EXERCISE DIRECTIONS: In your reply, repeat the full listing exactly and leave each picture out.

INPUT DATA:
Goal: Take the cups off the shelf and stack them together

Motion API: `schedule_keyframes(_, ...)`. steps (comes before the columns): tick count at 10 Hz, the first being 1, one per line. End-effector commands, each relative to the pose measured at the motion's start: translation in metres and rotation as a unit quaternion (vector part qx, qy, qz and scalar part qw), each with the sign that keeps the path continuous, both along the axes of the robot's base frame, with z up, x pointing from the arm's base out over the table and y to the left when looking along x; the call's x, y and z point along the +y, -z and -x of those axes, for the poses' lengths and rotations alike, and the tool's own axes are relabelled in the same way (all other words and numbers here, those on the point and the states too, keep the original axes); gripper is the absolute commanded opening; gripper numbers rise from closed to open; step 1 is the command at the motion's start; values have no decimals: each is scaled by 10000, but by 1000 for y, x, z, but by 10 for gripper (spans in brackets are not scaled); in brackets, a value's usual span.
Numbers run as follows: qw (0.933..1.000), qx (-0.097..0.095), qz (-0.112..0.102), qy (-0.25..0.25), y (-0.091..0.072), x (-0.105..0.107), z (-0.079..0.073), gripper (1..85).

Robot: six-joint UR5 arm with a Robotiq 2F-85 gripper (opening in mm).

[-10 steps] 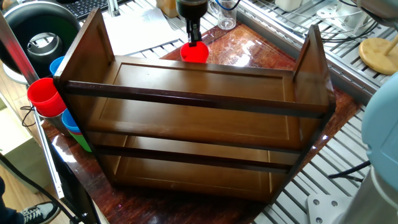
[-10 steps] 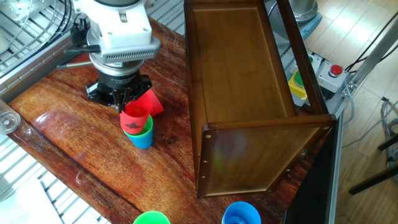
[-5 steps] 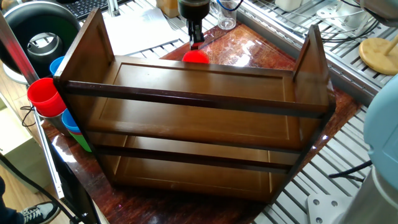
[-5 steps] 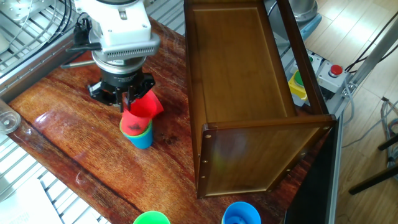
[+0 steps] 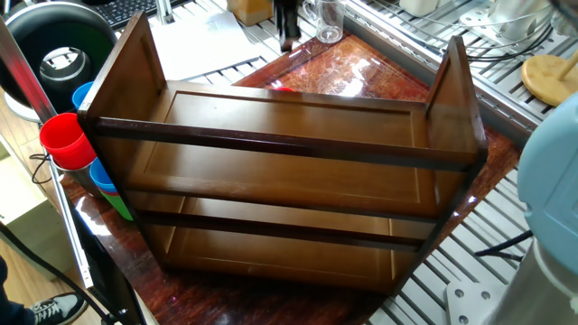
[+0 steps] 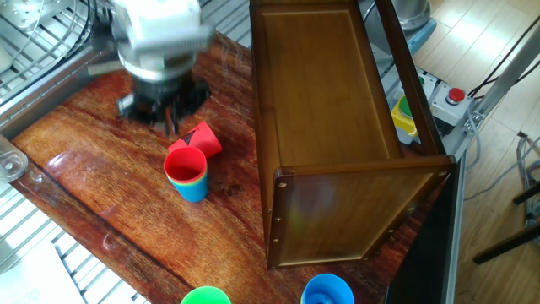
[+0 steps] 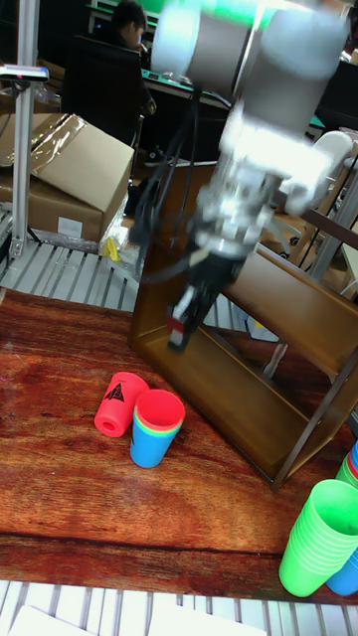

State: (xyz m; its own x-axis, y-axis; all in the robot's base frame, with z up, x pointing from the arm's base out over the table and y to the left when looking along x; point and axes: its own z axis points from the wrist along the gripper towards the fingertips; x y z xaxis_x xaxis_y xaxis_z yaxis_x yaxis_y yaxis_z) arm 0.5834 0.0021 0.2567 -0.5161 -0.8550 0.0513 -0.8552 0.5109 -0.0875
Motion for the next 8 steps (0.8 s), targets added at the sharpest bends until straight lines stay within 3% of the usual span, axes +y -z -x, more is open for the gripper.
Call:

FINAL ANSWER:
Goal: Take the cups off the shelf and stack them together

Motion API: `schedule_keyframes(_, ...)`. steps (comes before the columns): tick count at 10 Hz, the first being 1, one per line. End-effector commands, each relative to the pose measured at the motion's start: translation in metres and rotation as a unit quaternion (vector part qx, qy, qz and scalar part qw), each with the sign that keeps the path continuous, both along the axes of the robot's base frame, with z up, x pointing from the arm's base out over the table and y to the left when looking along x; the call's x, y and z point along the +y, -z and -x of those axes, for the poses' lengths and rotations alike, and the tool's own axes are relabelled in the same way (all other words and numbers here, those on the point and the states too, keep the original axes); gripper is the absolute commanded opening; gripper numbers rise from closed to open; step 1 is the command at the motion's start; values have no decimals: each is scaled by 10000, but by 1000 for y, x, z, but by 10 for gripper (spans in brackets are not scaled); in brackets, a value's usual span.
Numbers run as follows: qw (0.933..1.000), qx (-0.097..0.095), qz (-0.112..0.102), qy (-0.25..0.25), y (-0.091..0.072), x (-0.105..0.107), z (-0.079..0.073), gripper (1..85).

Robot: six-joint UR5 arm with a Robotiq 2F-85 gripper (opening in mm).

[-10 steps] 
[-10 steps] 
[-5 steps] 
[-5 steps] 
[+0 steps] 
[+0 steps] 
[+0 steps] 

State: (xyz m; its own x-axis, y-axis; all in the robot's base frame, with z up, x pointing from the arm's base out over the table and y to the left when looking along x; point and axes: its own z axis points from the wrist along the gripper towards the fingertips; x y z xaxis_x xaxis_y xaxis_z yaxis_x yaxis_y yaxis_z) arm 0.5834 0.0021 0.2567 -0.5161 -0.8550 0.0513 -0.8552 0.5109 -0.0875
Motion for the next 8 steps (0.8 s), targets added at the sharpest bends until straight lines stay within 3% of the usual span, axes +y -z -x, more is open for the gripper.
Call:

This output is complete, and the exercise is done.